John_drone_signBacklash against torture and interrogation within the US have led many on the inside to view swift assassination as a less scandal-ridden means to an end; in short, they are seeking to kill rather than to question. Potentially “messy questions of surrender” are also removed by the presence of drones, which decrease danger for the assassin and increase the odds of successfully removing a target. This situation has drawn significant public attention to John Rizzo, the man responsible for approving drone attacks in Pakistan, beginning in 2004. An estimated 2,500 people are presumed to have been killed in drone attacks in the time since then. Accused of “flaunt[ing] international law”, Rizzo and the U.S. as a whole have come under heavy criticism for a policy which ignores legal requirements for an assassination to take place in a combat zone. Areas of the Afghanistan-Pakistan border which do not meet such standards have nevertheless been the site of bloodshed, and the source of rampant controversy.

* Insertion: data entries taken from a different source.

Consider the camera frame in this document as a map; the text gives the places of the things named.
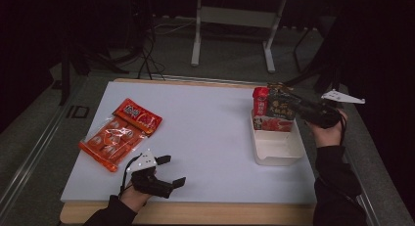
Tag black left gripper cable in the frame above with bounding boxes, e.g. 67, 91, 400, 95
118, 153, 143, 197

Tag orange clear snack packet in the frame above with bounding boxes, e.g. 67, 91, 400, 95
77, 97, 163, 173

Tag white divided lunch box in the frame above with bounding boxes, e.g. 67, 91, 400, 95
250, 109, 306, 167

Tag wooden table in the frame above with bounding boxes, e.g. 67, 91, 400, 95
59, 77, 318, 226

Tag black metal stand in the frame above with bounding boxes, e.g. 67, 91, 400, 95
58, 36, 131, 107
279, 22, 345, 97

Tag metal floor rail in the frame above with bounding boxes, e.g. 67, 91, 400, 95
339, 85, 382, 226
0, 76, 86, 217

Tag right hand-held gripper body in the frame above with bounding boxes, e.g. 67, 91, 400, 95
301, 89, 366, 130

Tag black floor cables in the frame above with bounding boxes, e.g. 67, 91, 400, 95
136, 22, 166, 80

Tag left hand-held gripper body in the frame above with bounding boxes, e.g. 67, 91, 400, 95
126, 149, 174, 200

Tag white metal desk frame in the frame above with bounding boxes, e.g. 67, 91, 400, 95
190, 0, 289, 74

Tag red and black sauce packet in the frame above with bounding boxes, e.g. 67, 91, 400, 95
252, 86, 297, 133

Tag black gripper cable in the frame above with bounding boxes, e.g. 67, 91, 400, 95
338, 112, 348, 146
118, 153, 143, 197

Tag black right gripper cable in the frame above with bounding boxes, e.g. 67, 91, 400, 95
338, 112, 348, 146

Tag black floor bracket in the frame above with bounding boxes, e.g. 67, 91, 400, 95
66, 105, 90, 119

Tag person's left hand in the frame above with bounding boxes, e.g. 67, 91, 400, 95
118, 184, 154, 214

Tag white table mat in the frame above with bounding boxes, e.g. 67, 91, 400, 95
60, 81, 318, 204

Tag person's right hand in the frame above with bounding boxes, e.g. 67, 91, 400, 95
307, 108, 348, 149

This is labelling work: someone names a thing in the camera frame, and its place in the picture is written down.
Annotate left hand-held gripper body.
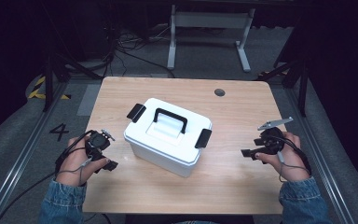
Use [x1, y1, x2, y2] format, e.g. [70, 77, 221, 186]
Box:
[85, 128, 117, 161]

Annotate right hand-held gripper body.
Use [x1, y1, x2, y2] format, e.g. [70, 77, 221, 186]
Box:
[254, 116, 295, 156]

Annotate white storage box black handle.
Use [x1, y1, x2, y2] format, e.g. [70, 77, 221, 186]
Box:
[123, 97, 213, 178]

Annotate person's right hand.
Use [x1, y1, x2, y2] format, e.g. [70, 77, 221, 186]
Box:
[255, 131, 310, 184]

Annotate person's left hand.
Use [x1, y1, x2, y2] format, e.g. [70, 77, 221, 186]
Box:
[55, 136, 111, 188]

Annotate grey floor plate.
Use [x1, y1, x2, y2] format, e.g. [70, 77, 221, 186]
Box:
[76, 83, 103, 118]

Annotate black metal stand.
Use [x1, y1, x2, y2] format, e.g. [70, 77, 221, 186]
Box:
[42, 50, 104, 113]
[255, 57, 310, 119]

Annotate yellow black floor tape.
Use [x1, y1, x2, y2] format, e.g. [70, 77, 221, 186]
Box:
[27, 76, 73, 101]

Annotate grey right gripper cable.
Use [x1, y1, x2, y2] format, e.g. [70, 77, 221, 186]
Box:
[277, 150, 311, 184]

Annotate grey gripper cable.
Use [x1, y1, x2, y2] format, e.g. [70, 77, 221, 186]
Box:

Going off of these criticisms, the process boils down to a question of legality. Rizzo was only one of a set of lawyers concerned with the drone decisions, and post-retirement, his recollection of the steps involved shed light on the process as a whole.

The hub of activity for the targeted killings is the CIA’s Counterterrorist Center, where lawyers—there are roughly 10 of them, says Rizzo—write a cable asserting that an individual poses a grave threat to the United States. The CIA cables are legalistic and carefully argued, often running up to five pages. Michael Scheuer, who used to be in charge of the CIA’s Osama bin Laden unit, describes “a dossier,” or a “two-page document,” along with “an appendix with supporting information, if anybody wanted to read all of it.” The dossier, he says, “would go to the lawyers, and they would decide. They were very picky.” Sometimes, Scheuer says, the hurdles may have been too high. “Very often this caused a missed opportunity. The whole idea that people got shot because someone has a hunch—I only wish that was true. If it were, there would be a lot more bad guys dead.”

Sometimes, as Rizzo recalls, the evidence against an individual would be thin, and high-level lawyers would tell their subordinates, “You guys did not make a case.” “Sometimes the justification would be that the person was thought to be at a meeting,” Rizzo explains. “It was too squishy.” The memo would get kicked back downstairs.

The point remains, however, that a more extensive process is involved when the government chooses to wiretap someone than when a lethal operation is being conducted. The rest of the world has caught on: a protest in Islamabad displayed support for the killing of two men who died in drone attacks, and Karim Khan, a man who has filed a lawsuit against the U.S. to protest the event. Arguments concerning the legal foundation of the attacks continue to fly back and forth, as well as debate over their validity in international disputes. The question remains, however, as to whether or not anything will be done about it.